Friday, January 22, 2010

Grace + Growth = Obedience

I'm preparing a sermon this week on three very well known verses, Ephesians 2:8-10. Verses 8 and 9 in particular are quite well known, and are one of the classic statements of salvation by grace alone. We contribute nothing. Pure gift. Don't try to earn it. Your works don't save you. And yet I can't miss the fact that they are followed up by verse 10, telling us about the good works God desires us to do.
For by grace you have been saved through faith. And this is not your own doing; it is the gift of God, not a result of works, so that no one may boast. For we are his workmanship, created in Christ Jesus for good works, which God prepared beforehand, that we should walk in them. Ephesians 2:8-10

As clear as Paul is about the fact that we can't obey our way into God's favor, he is just as clear about the fact that God's favor should now result in our obedience.

The classic dilemma for preachers approaching this text, or similar grace-centered texts, is to worry that if we make too big a deal out of grace, that people will start to think obedience doesn't matter. Perhaps, we may think, it's dangerous for us to emphasize grace too much, because people will stop caring about holiness. How do we tell people their obedience doesn't earn them favor with God, and still tell them to obey?

Bryan Chapell sums up the dilemma neatly, "It is difficult to say plainly that obedience does not qualify us for grace, without having some hear that obedience is no longer a requirement of God." Indeed.

Even Paul was not unaware of such distortions of the gospel of grace. In Romans 6 he deals with the exact issue. Some are claiming that since they are saved by grace, that they are then free to live any way that they please. "What then shall we say? Are we to continue in sin that grace may abound? By no means!!"

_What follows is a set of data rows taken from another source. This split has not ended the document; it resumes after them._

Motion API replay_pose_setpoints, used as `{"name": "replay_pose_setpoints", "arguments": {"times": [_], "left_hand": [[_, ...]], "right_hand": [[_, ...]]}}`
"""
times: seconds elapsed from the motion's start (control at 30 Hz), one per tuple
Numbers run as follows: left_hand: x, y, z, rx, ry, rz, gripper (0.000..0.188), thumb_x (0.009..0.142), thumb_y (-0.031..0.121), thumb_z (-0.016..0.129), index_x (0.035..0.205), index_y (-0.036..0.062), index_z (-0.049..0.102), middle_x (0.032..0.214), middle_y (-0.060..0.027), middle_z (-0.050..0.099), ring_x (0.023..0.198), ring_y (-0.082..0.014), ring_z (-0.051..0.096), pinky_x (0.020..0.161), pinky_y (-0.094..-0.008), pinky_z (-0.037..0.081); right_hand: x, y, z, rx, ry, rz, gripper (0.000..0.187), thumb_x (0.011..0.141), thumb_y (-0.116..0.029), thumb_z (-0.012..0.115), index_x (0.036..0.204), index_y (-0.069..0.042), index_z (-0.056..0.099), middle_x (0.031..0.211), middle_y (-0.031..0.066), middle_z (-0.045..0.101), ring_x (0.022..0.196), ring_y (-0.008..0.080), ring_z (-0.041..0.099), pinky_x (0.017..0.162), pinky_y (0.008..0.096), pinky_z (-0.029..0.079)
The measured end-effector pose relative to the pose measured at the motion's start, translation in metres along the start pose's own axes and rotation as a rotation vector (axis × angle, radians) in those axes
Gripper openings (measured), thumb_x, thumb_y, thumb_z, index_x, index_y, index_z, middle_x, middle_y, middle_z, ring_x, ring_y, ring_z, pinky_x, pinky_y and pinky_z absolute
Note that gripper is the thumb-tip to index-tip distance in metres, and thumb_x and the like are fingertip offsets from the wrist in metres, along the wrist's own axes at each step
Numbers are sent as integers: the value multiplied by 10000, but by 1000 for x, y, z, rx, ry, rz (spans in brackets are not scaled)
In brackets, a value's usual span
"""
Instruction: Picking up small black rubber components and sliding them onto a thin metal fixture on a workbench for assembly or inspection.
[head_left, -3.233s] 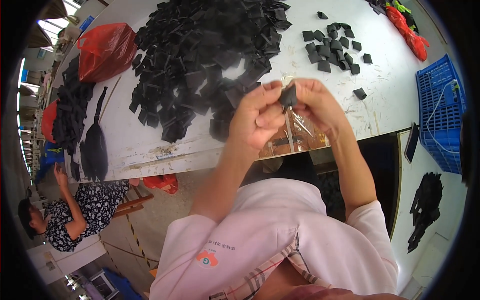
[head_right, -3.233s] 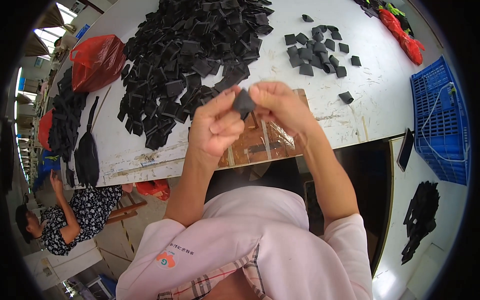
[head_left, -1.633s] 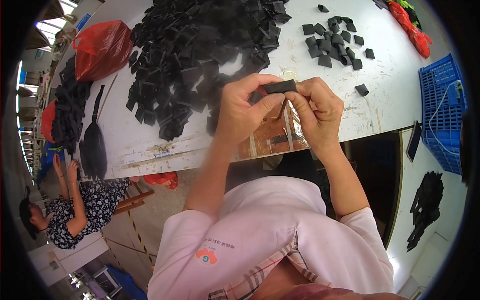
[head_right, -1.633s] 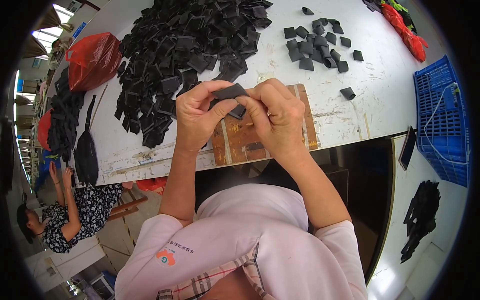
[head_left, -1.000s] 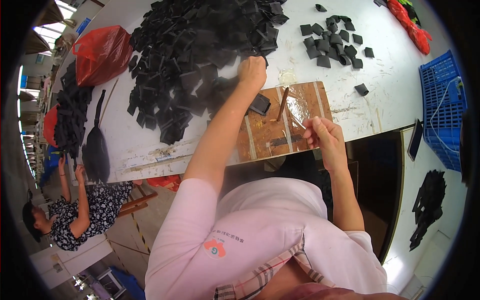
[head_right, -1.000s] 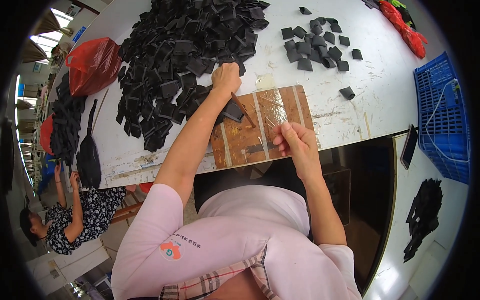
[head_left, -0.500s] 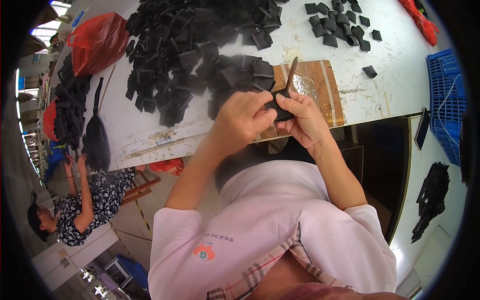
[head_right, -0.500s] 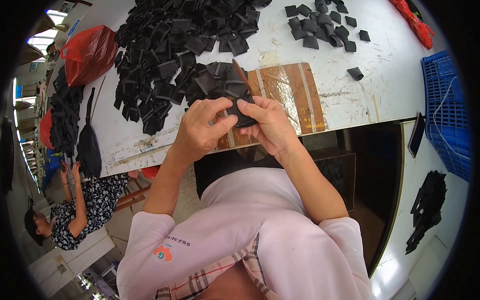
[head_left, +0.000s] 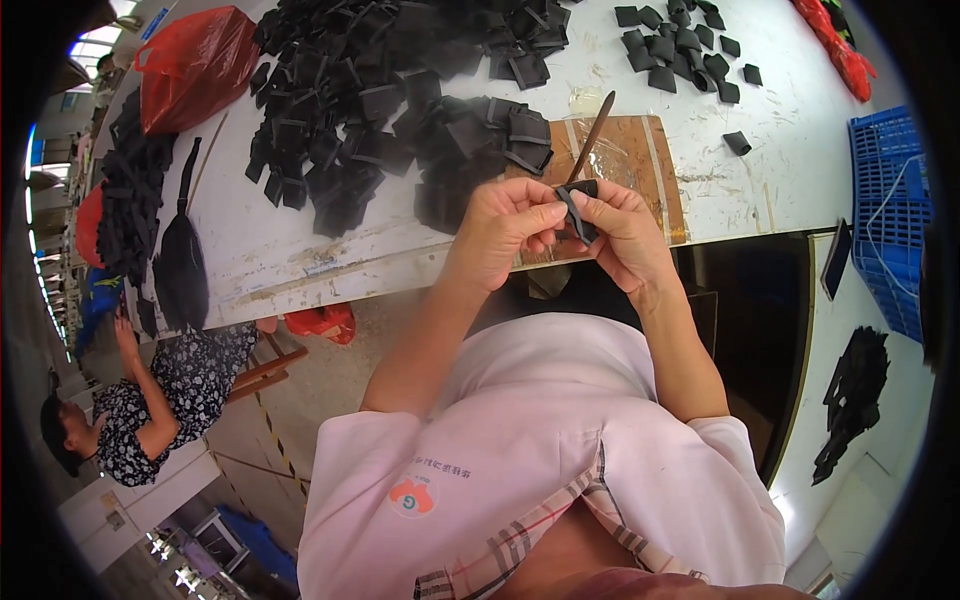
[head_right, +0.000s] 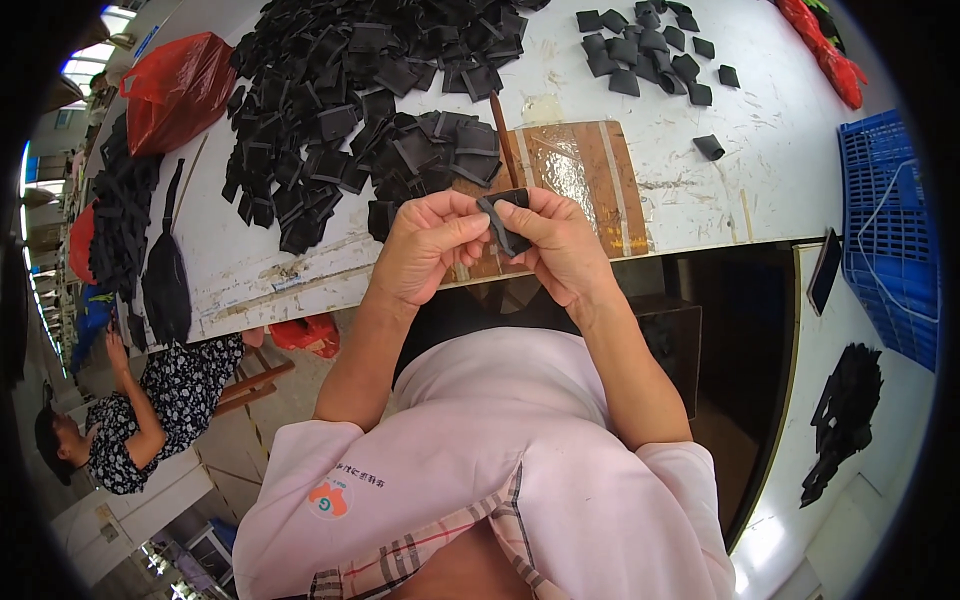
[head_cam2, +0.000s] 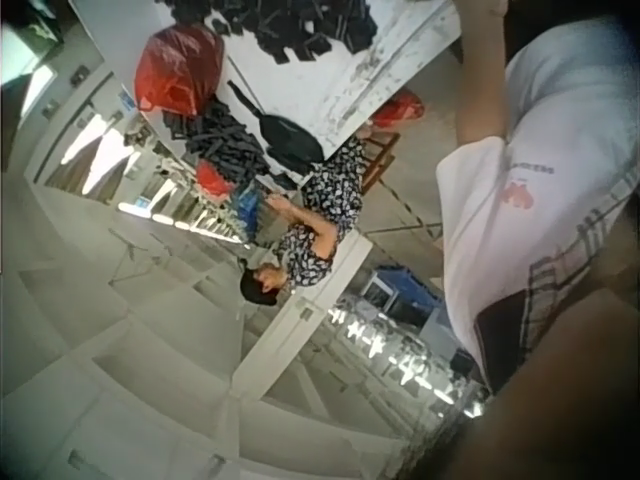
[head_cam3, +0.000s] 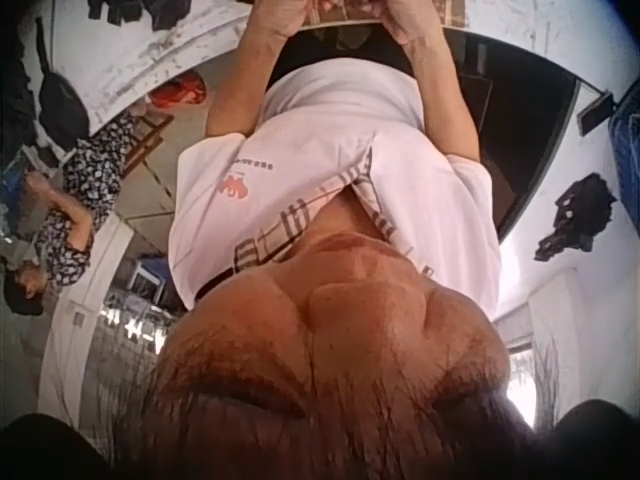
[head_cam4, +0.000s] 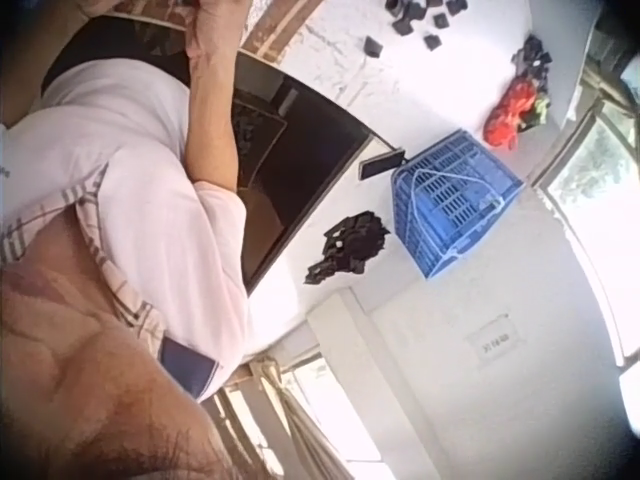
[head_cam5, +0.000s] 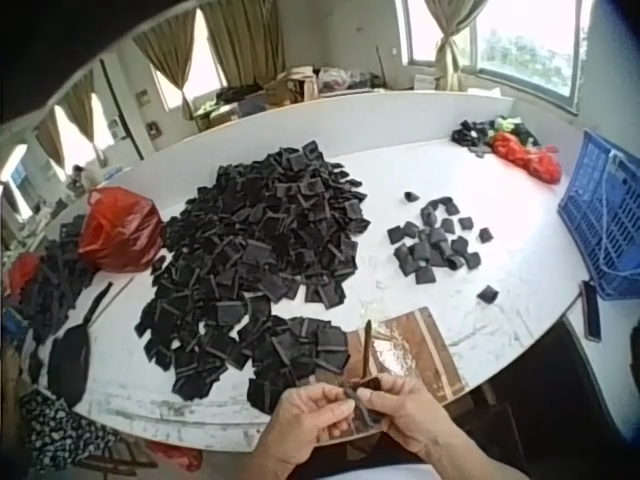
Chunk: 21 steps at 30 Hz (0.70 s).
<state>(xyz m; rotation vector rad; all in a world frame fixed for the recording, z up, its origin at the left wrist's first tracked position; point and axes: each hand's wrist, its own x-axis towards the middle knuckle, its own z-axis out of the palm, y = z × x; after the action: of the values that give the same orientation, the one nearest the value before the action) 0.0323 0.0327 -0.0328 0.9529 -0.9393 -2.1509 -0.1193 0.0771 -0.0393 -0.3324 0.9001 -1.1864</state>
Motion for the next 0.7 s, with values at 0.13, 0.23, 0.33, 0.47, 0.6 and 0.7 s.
{"name": "replay_pose_setpoints", "arguments": {"times": [0.13,0.23,0.33,0.47,0.6,0.7], "left_hand": [[-2,-1,9,308,97,200,65,767,53,610,785,-3,581,651,-19,576,528,-30,485,485,-156,385],[-5,-3,19,418,153,339,49,760,28,608,763,-5,573,626,-4,567,517,-13,471,472,-158,374],[-6,-9,26,653,248,546,40,750,-7,598,761,-9,560,597,-6,562,487,-11,466,442,-172,372],[5,-22,28,997,477,868,58,740,-38,586,786,-22,554,579,-25,568,449,-19,473,414,-191,385],[6,-20,26,557,381,610,53,772,-19,567,825,-26,567,612,-30,582,472,-41,498,438,-184,411],[6,-17,25,334,290,475,41,789,4,561,824,-16,570,622,-22,576,495,-45,507,452,-181,416]], "right_hand": [[-2,7,5,-1215,513,-852,228,744,-127,654,900,13,562,697,65,571,573,102,531,495,242,435],[-16,3,12,-932,175,-693,166,738,-91,647,863,-5,580,683,59,544,585,122,528,507,258,423],[-17,3,17,-961,254,-735,116,738,-73,635,814,2,588,669,78,533,557,163,524,498,252,411],[-9,6,18,-1267,336,-951,95,746,-69,624,795,5,591,666,93,535,525,175,526,478,255,405],[-10,8,20,-1047,369,-834,110,745,-83,638,793,4,591,671,69,551,524,134,523,479,239,409],[-7,11,17,-728,341,-605,126,744,-101,655,784,2,595,674,32,554,553,78,510,493,214,411]]}}
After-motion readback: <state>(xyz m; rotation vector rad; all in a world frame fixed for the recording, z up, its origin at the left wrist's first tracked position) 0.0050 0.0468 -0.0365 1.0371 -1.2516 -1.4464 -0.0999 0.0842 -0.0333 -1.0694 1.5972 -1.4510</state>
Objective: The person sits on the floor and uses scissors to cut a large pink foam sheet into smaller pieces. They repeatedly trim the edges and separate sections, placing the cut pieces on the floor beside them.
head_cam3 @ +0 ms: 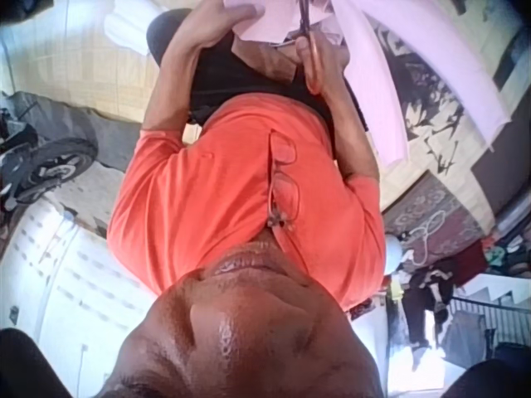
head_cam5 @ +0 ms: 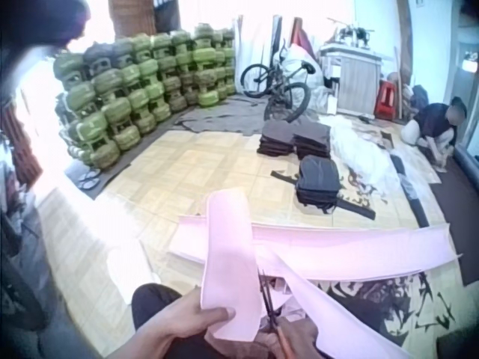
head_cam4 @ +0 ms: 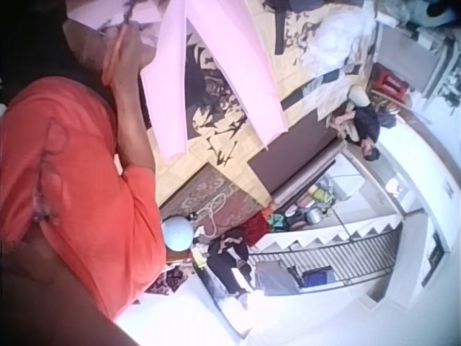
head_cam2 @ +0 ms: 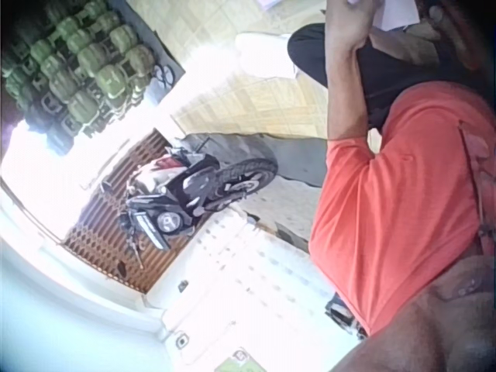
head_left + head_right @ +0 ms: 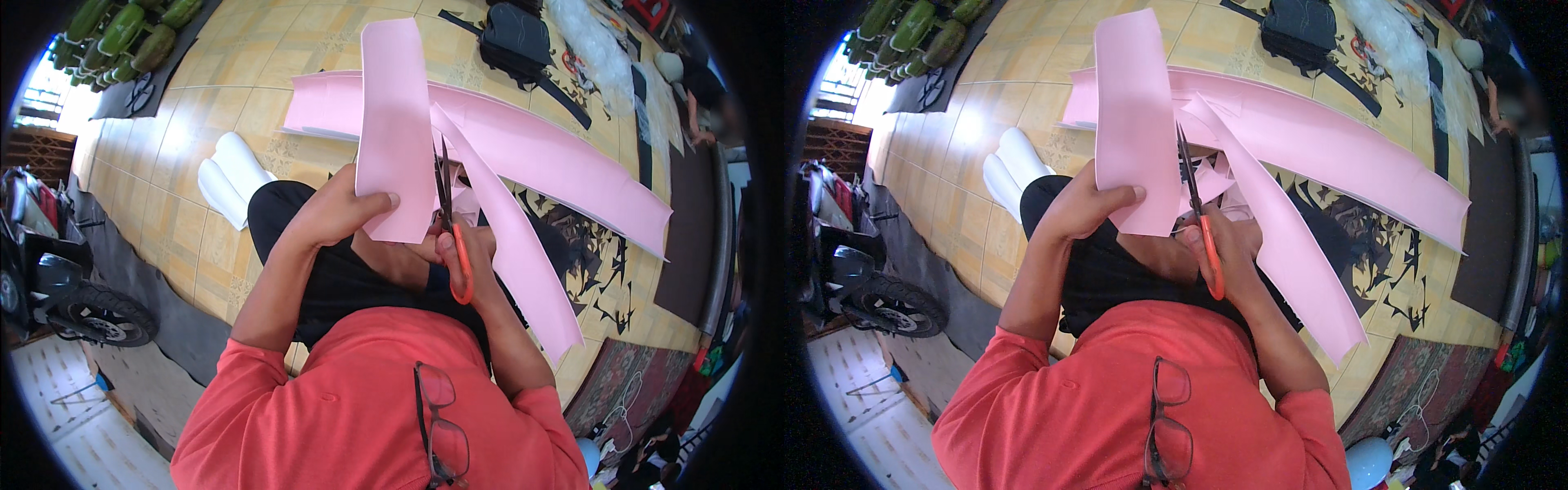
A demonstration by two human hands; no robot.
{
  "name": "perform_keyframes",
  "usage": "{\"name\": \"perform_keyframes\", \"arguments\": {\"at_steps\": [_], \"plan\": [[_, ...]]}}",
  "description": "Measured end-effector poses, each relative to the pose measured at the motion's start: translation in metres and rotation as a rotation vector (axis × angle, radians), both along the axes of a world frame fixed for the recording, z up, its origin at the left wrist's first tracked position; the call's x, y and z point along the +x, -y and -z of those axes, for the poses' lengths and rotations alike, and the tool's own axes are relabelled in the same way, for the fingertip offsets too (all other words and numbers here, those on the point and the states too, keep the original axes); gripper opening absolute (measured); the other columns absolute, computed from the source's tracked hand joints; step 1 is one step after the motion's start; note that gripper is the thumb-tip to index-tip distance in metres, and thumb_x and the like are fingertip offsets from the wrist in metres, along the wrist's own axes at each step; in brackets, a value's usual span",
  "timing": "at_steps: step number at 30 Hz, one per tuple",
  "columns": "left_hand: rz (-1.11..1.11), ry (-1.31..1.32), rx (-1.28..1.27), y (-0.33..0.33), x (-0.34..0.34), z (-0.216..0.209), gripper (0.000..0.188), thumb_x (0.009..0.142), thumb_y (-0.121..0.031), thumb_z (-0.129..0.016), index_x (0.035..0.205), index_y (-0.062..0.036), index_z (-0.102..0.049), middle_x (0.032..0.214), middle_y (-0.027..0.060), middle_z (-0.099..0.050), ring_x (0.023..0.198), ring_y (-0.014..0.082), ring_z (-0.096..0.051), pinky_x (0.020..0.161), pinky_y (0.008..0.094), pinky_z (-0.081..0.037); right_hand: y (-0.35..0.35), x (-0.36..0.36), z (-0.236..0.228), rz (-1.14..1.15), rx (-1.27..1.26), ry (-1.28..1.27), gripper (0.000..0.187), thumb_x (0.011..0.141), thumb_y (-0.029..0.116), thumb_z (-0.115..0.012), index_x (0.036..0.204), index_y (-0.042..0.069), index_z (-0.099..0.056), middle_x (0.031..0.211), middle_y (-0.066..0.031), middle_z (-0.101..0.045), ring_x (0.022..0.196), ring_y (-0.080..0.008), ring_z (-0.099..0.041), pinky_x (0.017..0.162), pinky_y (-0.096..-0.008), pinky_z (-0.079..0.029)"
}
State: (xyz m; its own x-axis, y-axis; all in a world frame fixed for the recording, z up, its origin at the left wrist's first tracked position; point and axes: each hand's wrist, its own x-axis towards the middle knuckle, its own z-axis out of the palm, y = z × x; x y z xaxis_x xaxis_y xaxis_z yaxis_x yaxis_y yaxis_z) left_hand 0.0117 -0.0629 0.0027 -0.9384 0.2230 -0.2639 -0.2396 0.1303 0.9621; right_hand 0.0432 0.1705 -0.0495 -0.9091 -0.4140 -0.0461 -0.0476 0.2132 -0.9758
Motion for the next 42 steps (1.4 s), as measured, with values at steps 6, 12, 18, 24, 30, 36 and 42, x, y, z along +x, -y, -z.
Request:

Preaching grace means maintaining as Chapell says, that our good works do "not qualify us for grace." Indeed, by definition, grace cannot be qualified for. We are saved apart from a consideration of good works, but we are also saved that we might now do good works. Preaching the importance of holiness in the Christian life is not "legalism" or "works based theology," it is biblical, so long as the context is right. Paul is a model of what it means to keep these together in Ephesians 2:8-10.